Recorded data:
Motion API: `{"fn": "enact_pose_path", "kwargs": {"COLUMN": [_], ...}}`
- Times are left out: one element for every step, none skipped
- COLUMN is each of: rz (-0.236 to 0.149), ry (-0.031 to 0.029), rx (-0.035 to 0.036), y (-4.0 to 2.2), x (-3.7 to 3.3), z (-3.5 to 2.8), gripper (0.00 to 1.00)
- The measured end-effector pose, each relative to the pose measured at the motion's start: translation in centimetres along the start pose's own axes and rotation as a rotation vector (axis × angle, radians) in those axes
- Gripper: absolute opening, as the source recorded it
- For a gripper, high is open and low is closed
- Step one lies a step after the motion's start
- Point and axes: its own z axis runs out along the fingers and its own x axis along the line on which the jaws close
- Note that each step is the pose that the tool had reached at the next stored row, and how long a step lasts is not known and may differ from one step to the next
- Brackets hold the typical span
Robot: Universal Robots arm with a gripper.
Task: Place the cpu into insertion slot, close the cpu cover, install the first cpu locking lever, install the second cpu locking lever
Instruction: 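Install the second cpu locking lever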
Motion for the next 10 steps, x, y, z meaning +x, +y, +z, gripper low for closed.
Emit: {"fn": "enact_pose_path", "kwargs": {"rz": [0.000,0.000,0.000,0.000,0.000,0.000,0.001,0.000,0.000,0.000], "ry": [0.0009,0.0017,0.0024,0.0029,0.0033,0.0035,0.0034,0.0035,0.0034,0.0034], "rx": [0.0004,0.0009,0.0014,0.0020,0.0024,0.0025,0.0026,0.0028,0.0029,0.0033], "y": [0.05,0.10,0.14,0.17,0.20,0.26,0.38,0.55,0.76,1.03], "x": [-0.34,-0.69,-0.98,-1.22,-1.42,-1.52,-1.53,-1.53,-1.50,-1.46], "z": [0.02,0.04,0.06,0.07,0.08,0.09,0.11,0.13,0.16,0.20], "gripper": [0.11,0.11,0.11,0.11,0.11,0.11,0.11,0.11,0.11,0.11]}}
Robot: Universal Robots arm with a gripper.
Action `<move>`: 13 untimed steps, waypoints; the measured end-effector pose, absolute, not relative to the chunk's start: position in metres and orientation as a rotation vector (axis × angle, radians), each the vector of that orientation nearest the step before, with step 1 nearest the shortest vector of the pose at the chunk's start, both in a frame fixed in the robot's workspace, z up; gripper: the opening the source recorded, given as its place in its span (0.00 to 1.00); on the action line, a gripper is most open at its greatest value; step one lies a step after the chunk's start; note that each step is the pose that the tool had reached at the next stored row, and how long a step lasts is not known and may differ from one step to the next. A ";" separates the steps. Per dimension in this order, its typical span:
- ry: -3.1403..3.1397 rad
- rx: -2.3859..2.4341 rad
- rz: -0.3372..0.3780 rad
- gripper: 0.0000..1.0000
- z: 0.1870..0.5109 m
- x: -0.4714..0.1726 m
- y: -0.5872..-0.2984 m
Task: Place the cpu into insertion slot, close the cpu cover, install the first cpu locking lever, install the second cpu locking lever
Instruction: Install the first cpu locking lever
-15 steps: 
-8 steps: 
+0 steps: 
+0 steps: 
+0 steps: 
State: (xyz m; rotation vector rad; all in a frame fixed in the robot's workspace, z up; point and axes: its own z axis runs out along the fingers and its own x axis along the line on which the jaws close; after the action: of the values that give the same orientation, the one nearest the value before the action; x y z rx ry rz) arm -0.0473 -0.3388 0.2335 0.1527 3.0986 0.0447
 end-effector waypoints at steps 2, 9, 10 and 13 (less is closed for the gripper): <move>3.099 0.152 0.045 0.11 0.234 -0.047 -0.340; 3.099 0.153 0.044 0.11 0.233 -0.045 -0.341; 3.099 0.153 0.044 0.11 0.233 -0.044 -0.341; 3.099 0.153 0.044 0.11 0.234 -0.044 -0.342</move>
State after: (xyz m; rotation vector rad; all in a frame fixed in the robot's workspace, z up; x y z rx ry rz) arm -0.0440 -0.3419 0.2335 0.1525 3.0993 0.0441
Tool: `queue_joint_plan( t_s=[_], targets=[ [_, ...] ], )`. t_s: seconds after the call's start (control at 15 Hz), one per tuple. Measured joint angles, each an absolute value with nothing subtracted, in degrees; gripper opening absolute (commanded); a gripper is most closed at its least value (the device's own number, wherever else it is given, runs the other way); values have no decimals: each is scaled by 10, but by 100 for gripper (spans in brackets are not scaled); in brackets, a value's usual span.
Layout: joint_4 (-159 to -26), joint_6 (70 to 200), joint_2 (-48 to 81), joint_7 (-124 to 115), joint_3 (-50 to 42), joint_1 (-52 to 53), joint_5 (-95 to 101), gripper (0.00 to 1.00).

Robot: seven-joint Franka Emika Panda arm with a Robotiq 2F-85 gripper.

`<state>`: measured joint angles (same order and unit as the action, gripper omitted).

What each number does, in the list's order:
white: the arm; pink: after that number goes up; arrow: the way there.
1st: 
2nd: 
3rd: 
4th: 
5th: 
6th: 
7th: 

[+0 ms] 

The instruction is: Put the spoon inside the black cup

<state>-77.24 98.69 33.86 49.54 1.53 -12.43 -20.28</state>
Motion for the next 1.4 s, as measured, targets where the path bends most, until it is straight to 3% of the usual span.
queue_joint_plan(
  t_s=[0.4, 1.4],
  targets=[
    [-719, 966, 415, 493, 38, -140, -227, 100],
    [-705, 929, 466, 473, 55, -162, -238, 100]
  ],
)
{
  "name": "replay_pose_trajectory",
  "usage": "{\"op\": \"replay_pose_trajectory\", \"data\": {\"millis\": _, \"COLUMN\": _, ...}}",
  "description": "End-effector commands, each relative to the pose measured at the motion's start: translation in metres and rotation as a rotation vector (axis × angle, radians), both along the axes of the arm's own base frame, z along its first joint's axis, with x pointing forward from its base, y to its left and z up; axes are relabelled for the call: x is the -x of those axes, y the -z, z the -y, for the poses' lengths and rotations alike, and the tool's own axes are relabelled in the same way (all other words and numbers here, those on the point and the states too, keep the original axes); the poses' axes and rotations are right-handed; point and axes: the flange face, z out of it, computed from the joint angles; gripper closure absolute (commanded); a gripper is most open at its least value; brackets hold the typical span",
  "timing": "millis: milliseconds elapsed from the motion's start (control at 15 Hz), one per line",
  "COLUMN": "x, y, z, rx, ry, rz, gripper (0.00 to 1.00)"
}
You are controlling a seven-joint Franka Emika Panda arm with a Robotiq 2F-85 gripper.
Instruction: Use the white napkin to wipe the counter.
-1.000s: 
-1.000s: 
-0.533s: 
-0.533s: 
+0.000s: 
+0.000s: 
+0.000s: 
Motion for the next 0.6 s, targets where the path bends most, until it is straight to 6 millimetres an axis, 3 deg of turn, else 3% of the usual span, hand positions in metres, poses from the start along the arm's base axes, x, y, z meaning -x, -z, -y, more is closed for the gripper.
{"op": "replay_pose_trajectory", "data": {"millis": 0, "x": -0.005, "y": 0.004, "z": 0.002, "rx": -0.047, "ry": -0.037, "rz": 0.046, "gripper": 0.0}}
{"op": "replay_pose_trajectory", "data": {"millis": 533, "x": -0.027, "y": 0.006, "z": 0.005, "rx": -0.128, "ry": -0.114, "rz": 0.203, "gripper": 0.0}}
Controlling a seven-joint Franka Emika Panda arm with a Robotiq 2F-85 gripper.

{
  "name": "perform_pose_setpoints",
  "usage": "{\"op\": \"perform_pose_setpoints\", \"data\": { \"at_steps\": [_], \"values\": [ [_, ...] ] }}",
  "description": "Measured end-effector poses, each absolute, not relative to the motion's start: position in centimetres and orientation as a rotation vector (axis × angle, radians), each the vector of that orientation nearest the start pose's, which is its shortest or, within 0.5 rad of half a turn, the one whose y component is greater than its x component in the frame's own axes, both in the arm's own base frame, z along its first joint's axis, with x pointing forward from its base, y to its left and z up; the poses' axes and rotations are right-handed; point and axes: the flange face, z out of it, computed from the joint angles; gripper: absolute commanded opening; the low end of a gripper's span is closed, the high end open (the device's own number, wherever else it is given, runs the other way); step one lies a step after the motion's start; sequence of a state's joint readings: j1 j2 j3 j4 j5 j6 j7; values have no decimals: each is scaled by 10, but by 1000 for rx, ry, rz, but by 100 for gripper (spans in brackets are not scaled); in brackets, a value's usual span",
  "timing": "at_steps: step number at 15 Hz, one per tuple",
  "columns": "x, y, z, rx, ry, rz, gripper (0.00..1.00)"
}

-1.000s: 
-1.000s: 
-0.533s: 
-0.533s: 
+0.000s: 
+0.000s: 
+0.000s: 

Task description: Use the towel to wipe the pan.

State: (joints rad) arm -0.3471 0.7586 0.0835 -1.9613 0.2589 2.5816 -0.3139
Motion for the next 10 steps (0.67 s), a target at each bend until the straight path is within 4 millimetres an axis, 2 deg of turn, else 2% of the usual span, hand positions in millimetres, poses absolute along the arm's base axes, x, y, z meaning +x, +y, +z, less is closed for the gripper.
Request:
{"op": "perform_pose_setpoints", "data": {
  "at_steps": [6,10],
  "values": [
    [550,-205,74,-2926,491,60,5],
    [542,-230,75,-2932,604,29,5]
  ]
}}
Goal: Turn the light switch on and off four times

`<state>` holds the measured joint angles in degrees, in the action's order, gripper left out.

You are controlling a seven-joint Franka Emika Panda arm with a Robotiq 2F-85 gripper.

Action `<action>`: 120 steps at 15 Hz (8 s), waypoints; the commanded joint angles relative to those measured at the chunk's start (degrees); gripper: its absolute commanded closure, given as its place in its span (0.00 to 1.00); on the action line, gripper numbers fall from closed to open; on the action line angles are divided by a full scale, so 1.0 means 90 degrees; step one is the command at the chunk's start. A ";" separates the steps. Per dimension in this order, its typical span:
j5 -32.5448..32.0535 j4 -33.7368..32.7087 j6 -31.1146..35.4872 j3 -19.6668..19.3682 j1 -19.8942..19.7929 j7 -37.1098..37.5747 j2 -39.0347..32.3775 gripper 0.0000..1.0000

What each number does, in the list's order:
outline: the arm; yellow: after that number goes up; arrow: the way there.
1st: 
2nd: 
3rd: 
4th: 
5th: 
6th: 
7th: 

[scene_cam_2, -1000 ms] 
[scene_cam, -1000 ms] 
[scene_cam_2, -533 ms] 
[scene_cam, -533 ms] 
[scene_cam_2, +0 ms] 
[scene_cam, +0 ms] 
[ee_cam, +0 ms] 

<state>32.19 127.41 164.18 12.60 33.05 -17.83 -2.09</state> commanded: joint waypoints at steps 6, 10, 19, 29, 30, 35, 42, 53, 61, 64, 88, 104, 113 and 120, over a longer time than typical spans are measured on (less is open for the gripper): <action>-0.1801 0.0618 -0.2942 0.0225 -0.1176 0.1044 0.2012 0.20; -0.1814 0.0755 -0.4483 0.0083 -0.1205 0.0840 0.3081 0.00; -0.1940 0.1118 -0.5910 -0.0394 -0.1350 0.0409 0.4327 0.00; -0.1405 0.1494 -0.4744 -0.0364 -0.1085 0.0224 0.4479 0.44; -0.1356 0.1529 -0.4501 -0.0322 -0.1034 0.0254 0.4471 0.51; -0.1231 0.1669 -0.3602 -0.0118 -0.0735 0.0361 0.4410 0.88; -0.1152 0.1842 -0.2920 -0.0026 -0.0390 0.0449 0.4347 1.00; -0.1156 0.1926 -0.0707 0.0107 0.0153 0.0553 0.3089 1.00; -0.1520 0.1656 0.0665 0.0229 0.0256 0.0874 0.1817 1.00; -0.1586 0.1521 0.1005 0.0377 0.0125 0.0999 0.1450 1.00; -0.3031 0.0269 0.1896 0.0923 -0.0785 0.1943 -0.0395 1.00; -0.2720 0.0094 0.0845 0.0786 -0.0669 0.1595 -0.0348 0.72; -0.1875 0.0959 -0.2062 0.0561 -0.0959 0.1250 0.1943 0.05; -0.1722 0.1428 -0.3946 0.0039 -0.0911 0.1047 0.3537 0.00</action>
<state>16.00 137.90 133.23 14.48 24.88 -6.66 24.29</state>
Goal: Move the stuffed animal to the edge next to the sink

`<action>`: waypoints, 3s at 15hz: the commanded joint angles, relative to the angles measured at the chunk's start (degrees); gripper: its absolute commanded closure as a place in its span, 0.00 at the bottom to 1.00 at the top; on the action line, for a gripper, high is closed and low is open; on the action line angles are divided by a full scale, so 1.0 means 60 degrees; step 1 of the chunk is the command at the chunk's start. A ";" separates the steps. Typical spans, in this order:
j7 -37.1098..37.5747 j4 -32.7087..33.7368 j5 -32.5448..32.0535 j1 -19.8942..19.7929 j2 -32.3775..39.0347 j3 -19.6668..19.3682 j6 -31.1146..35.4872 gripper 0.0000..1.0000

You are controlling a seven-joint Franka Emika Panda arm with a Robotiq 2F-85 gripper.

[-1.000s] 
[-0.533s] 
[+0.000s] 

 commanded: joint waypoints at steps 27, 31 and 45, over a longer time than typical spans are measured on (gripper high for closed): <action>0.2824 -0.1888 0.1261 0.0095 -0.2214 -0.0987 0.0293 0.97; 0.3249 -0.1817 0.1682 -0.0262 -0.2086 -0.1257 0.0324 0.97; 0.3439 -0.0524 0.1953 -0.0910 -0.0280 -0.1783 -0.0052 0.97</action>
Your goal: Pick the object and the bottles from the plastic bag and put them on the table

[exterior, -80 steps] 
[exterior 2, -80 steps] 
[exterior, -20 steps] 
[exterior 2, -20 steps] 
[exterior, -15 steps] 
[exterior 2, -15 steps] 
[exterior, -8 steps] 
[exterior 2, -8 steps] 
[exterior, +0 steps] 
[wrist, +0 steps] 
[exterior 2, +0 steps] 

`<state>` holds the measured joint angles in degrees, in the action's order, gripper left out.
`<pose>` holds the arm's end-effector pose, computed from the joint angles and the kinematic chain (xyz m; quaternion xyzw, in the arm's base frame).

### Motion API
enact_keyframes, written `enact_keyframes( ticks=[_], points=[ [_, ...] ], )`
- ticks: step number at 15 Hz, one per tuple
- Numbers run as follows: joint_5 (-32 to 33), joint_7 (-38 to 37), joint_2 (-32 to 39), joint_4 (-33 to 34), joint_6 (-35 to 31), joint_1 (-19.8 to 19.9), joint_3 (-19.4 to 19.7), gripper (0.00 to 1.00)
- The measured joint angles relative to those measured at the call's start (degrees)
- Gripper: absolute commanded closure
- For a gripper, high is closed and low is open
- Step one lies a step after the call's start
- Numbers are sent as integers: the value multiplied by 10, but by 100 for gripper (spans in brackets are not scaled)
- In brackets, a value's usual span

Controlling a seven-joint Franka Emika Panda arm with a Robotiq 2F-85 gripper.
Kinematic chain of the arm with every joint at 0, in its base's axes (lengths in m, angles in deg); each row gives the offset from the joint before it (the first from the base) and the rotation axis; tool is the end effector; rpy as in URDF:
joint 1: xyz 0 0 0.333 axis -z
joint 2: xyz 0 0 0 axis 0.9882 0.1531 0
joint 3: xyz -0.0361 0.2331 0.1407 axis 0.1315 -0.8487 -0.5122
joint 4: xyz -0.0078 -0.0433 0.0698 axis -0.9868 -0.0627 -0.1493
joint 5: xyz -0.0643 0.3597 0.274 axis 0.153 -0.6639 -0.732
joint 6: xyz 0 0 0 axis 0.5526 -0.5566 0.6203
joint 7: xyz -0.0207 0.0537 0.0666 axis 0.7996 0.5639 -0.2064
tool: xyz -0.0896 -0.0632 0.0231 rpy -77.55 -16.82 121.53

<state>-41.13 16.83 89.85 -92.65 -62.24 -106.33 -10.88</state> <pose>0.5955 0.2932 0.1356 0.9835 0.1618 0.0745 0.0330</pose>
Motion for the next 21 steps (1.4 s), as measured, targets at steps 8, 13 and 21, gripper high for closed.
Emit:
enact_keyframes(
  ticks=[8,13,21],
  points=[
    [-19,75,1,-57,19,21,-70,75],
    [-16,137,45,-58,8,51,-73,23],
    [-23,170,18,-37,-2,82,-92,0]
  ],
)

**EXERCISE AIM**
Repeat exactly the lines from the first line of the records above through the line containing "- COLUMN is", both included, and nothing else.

**EXERCISE SOLUTION**
Motion API: `{"fn": "enact_pose_path", "kwargs": {"COLUMN": [_], ...}}`
- Times are left out: one element for every step, none skipped
- COLUMN is each of: rz (-0.236 to 0.149), ry (-0.031 to 0.029), rx (-0.035 to 0.036), y (-4.0 to 2.2), x (-3.7 to 3.3), z (-3.5 to 2.8), gripper (0.00 to 1.00)

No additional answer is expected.